Patrick McDonnell is an Irish actor and comedian. He has starred in the RTÉ hidden camera comedy show Naked Camera and the sketch show Stew. However he is probably best remembered at home and abroad for his role as Eoin McLove in the Channel 4 sitcom Father Ted.

McDonnell is a native of Dromiskin, County Louth. He studied in Dundalk CBS and St Patrick's College, Maynooth, and holds a master's degree in Irish history.

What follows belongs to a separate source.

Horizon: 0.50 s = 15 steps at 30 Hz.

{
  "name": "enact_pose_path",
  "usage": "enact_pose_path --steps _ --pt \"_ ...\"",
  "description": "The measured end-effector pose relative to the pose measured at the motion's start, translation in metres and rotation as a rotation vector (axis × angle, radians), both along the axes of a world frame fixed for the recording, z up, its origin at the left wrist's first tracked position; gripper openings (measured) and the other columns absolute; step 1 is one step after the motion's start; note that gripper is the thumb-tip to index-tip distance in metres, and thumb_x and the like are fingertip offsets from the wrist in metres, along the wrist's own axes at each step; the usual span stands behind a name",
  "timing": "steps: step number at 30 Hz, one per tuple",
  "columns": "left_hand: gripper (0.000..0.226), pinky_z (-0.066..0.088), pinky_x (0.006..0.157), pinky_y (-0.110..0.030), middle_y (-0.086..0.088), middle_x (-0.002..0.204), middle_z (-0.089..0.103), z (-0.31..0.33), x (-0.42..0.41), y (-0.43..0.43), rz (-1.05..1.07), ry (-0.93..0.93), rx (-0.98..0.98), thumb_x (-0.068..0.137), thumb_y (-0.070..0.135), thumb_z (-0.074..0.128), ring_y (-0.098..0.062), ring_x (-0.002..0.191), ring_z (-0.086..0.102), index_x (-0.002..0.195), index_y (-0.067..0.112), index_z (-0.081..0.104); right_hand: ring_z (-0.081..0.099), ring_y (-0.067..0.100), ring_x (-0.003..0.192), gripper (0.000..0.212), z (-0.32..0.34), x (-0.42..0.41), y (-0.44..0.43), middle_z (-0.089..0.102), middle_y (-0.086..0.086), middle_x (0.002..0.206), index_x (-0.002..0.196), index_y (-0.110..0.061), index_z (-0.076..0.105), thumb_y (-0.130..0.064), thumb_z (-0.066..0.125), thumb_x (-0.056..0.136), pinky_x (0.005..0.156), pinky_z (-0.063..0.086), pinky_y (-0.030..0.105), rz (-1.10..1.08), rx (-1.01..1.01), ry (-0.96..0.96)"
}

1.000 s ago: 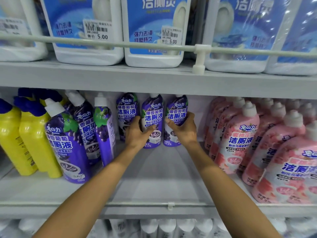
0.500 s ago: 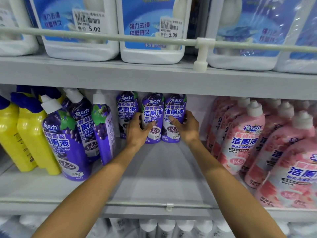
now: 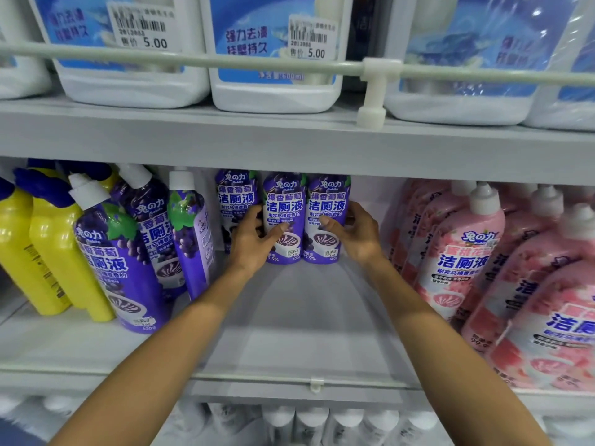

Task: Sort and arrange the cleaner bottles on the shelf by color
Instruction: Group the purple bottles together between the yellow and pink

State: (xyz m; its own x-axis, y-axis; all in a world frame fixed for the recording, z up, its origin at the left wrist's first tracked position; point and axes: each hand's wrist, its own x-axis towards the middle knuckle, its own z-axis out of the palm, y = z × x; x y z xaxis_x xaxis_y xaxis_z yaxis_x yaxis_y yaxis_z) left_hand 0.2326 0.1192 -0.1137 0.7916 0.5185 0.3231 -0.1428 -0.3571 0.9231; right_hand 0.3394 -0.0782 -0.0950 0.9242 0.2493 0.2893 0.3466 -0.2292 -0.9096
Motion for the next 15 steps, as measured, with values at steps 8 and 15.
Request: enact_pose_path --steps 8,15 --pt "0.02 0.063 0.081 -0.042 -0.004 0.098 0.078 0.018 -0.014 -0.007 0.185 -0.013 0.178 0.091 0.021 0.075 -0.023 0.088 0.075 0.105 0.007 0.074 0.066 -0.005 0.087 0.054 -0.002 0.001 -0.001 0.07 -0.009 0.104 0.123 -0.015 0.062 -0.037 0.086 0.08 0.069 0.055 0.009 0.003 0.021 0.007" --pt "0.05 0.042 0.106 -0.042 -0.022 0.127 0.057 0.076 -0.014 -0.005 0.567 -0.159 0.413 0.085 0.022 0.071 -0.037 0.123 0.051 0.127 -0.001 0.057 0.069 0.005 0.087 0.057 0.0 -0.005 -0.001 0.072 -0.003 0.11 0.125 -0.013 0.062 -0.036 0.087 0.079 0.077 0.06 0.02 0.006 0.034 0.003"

He has played various roles in hit Irish comedy show The Savage Eye, which is written and also co-stars David McSavage. He also is the co-host of the podcast "Talking Ted", from the HeadStuff Podcast Network.

==Career==
- Stephanie Knows Who (1994) (Short)
- Father Ted (TV series) (1998)
- Don't Feed the Gondolas (TV series)
- Separation Anxiety (2002)
- Stew (TV series) (Various roles) (2004)
- Naked Camera (TV series) (Producer) (2005–2007)
- Comedy Showcase (TV series) (2007)
- The Savage Eye (Various roles) (2009–present)
- Val Falvey TD (TV series) (2009)
- Small, Far Away: The World of Father Ted (TV documentary) (2011)
- Moone Boy
- The Young Offenders (1 episode) (Guard) (2020)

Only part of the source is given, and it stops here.